How to complete this task: Check each line of the material below for "boundary" and copy those where it appears.

-------- Study material --------

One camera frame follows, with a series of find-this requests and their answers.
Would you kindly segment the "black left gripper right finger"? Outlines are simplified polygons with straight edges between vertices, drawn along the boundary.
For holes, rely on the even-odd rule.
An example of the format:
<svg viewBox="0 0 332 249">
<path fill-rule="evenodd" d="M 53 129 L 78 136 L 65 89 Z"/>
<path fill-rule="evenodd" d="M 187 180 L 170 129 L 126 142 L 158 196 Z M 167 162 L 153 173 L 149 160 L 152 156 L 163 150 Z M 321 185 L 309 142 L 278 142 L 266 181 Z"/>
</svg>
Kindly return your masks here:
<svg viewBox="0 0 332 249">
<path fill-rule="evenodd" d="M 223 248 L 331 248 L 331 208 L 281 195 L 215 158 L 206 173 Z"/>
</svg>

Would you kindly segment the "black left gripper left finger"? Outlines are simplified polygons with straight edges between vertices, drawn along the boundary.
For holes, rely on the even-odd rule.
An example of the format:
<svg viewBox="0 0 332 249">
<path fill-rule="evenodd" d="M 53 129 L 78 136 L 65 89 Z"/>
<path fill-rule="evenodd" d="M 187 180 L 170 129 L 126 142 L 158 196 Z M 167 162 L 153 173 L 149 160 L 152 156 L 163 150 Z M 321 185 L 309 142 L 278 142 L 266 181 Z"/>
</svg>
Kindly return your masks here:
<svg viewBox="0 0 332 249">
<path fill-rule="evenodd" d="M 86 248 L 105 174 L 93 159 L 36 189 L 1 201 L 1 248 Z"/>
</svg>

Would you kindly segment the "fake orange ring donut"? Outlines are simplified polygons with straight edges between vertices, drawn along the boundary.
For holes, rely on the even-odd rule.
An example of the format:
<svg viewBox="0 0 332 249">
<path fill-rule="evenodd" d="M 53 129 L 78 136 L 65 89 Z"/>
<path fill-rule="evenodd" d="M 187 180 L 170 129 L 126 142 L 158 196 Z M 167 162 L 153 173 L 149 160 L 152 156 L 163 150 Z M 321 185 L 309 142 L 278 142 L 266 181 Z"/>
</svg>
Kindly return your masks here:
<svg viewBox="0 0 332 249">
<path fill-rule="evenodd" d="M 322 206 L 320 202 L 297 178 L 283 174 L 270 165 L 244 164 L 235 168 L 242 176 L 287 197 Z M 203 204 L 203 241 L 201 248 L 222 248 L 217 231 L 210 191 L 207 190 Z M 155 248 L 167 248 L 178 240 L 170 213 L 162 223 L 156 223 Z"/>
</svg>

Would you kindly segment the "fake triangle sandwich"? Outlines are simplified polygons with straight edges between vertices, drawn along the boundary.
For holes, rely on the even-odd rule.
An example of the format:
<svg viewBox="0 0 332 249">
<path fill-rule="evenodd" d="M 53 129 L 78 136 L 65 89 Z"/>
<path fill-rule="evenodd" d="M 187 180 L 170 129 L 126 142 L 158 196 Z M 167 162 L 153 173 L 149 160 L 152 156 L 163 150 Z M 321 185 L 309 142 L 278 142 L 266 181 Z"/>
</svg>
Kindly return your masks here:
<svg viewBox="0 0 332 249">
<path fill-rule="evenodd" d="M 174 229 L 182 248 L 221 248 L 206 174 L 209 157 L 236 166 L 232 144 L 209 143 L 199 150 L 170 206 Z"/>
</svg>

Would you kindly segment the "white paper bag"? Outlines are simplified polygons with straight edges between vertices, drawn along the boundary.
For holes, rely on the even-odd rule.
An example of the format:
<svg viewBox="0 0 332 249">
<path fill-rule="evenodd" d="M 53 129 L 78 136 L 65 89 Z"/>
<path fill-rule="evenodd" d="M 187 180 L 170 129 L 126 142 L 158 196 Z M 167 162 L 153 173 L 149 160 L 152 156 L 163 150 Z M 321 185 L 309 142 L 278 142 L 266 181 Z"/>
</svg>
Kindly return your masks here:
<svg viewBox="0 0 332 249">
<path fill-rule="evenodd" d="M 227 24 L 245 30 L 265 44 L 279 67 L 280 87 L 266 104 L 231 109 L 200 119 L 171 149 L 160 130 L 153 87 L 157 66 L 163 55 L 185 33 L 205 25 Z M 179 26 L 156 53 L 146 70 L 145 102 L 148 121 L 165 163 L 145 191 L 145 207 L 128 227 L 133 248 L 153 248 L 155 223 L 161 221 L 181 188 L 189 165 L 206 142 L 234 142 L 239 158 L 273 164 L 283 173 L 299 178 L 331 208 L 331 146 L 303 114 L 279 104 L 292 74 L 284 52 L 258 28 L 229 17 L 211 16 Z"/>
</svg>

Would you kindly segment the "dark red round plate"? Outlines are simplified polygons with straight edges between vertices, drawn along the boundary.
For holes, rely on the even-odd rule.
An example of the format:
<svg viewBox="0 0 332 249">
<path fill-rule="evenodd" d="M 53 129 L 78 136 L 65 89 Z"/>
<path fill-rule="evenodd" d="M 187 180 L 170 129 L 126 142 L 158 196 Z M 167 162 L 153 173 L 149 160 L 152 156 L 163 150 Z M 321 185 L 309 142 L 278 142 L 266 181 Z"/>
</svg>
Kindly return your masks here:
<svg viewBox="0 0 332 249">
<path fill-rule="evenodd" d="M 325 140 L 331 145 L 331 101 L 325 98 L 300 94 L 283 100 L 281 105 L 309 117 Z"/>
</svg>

--------

Problem solution:
Would you kindly segment the "black left gripper right finger"? Outlines are simplified polygons with straight edges between vertices, drawn along the boundary.
Would you kindly segment the "black left gripper left finger"? Outlines are simplified polygons with straight edges between vertices, drawn along the boundary.
Would you kindly segment the "fake orange ring donut"? Outlines are simplified polygons with straight edges between vertices, drawn along the boundary.
Would you kindly segment the "fake triangle sandwich"? Outlines are simplified polygons with straight edges between vertices, drawn along the boundary.
Would you kindly segment the "white paper bag"? Outlines are simplified polygons with straight edges between vertices, drawn along the boundary.
Would you kindly segment the "dark red round plate"? Outlines are simplified polygons with straight edges between vertices, drawn along the boundary.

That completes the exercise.